(Task objective):
When you find the line with "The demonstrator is" among the records below, reproduce it and each line after it exactly, ending with the line with "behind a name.".

BEGIN Material provided

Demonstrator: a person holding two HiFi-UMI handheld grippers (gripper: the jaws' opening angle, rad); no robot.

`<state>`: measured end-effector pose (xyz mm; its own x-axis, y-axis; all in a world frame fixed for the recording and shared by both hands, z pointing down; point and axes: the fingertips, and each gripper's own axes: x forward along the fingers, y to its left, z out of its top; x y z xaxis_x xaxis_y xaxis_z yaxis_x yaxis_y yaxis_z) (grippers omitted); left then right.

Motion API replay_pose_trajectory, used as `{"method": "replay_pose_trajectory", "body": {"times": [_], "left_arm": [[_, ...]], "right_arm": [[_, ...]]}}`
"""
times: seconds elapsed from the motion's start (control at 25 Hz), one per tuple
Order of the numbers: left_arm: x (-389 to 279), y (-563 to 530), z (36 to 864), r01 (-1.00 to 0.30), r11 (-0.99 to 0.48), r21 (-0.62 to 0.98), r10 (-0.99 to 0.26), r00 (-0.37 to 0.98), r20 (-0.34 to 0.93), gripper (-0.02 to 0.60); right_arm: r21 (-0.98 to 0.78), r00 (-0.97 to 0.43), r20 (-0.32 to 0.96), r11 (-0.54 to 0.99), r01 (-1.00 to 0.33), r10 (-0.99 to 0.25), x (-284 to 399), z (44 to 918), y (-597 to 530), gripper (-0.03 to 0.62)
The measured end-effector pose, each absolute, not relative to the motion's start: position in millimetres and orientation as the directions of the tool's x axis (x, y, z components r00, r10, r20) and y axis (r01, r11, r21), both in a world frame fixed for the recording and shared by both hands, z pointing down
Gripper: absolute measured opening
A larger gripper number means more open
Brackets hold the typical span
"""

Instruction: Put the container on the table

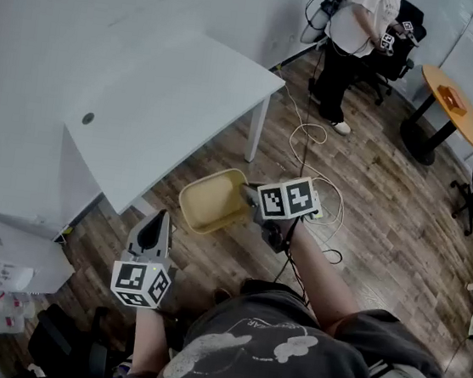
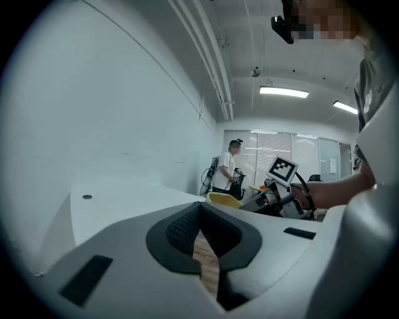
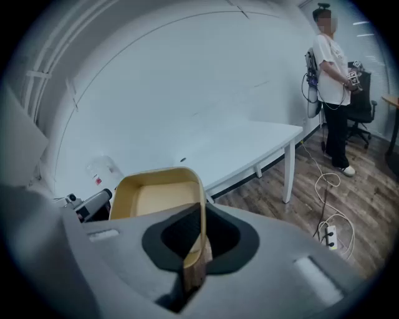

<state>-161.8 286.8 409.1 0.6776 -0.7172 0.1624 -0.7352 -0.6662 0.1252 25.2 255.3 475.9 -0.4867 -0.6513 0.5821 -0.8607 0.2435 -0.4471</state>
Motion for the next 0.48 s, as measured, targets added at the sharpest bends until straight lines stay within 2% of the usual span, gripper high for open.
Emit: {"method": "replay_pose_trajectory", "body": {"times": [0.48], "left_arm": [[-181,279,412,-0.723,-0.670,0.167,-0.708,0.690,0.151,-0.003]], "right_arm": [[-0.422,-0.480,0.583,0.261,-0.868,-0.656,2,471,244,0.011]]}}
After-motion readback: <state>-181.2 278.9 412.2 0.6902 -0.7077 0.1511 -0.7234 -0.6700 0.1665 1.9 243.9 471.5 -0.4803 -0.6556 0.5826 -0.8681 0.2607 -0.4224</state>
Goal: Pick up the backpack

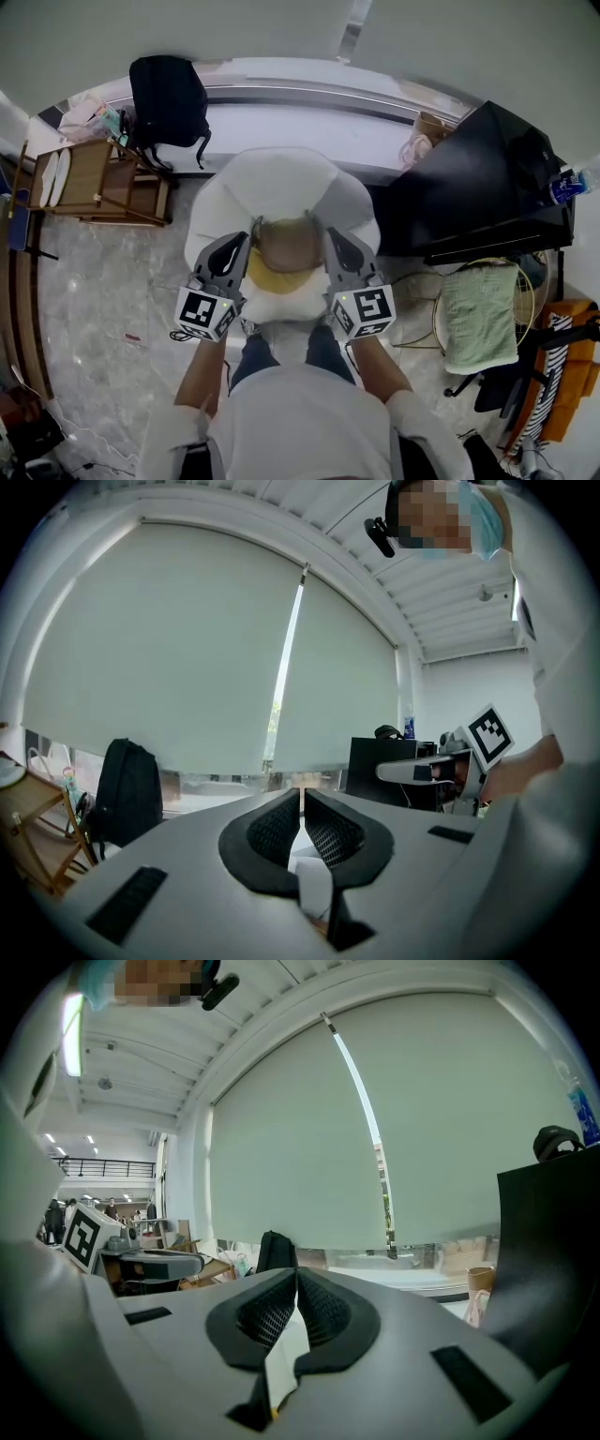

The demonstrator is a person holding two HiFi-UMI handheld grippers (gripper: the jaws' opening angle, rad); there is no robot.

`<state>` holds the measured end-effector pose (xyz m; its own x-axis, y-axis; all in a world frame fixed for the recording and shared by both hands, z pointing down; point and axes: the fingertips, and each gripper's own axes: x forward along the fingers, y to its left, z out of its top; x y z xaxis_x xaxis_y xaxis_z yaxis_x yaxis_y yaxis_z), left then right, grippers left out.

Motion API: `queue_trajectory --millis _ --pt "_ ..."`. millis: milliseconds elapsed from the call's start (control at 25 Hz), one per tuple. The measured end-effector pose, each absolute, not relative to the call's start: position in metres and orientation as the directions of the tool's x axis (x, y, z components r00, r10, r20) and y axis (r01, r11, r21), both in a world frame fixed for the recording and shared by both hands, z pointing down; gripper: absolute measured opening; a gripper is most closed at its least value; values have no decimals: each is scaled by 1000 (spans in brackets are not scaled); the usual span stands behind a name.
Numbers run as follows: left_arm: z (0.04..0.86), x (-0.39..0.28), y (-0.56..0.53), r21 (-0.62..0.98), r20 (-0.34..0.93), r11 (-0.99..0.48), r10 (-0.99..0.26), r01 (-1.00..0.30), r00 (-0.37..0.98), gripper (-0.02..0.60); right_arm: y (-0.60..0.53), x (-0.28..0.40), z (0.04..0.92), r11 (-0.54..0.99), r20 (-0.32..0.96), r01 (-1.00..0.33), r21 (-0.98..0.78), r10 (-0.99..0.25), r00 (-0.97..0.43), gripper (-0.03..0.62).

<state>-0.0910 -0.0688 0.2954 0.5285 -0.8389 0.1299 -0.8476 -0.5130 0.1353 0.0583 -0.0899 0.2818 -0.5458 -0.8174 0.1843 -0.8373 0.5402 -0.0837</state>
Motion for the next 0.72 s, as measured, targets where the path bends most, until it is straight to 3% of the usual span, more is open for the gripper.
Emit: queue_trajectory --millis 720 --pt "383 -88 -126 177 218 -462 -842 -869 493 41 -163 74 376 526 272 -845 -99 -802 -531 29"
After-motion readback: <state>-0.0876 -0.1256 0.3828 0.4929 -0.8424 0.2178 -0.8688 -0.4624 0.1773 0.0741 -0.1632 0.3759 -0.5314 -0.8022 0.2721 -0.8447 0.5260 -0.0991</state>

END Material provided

(Reply to the task):
The demonstrator is a person holding two HiFi-UMI handheld grippers (gripper: the jaws' opening angle, rad); there is no robot.

`<state>` holds the measured end-effector pose (xyz m; its own x-axis, y-axis; all in a world frame fixed for the recording and shared by both hands, z pointing down; point and axes: the fingertips, and each gripper's own axes: x forward along the fingers, y to its left, z out of its top; x y z xaxis_x xaxis_y xaxis_z yaxis_x yaxis_y yaxis_z), left then right, grippers left out.

Motion API: `queue_trajectory --millis _ --pt "_ ..."`. millis: milliseconds elapsed from the call's start (control at 25 Hz), one per tuple. The measured end-effector pose, each absolute, not relative to the call's start: position in metres and orientation as the directions of the tool's x axis (x, y, z components r00, r10, r20) and y axis (r01, r11, r21), both in a world frame fixed for the recording and shared by both hands, z pointing down; gripper: absolute measured opening; a gripper is most closed at its least value; values have no decimals: each is scaled by 1000 (spans in brackets are not scaled); the usual span stands behind a name.

The answer has been given, and the exercise is done.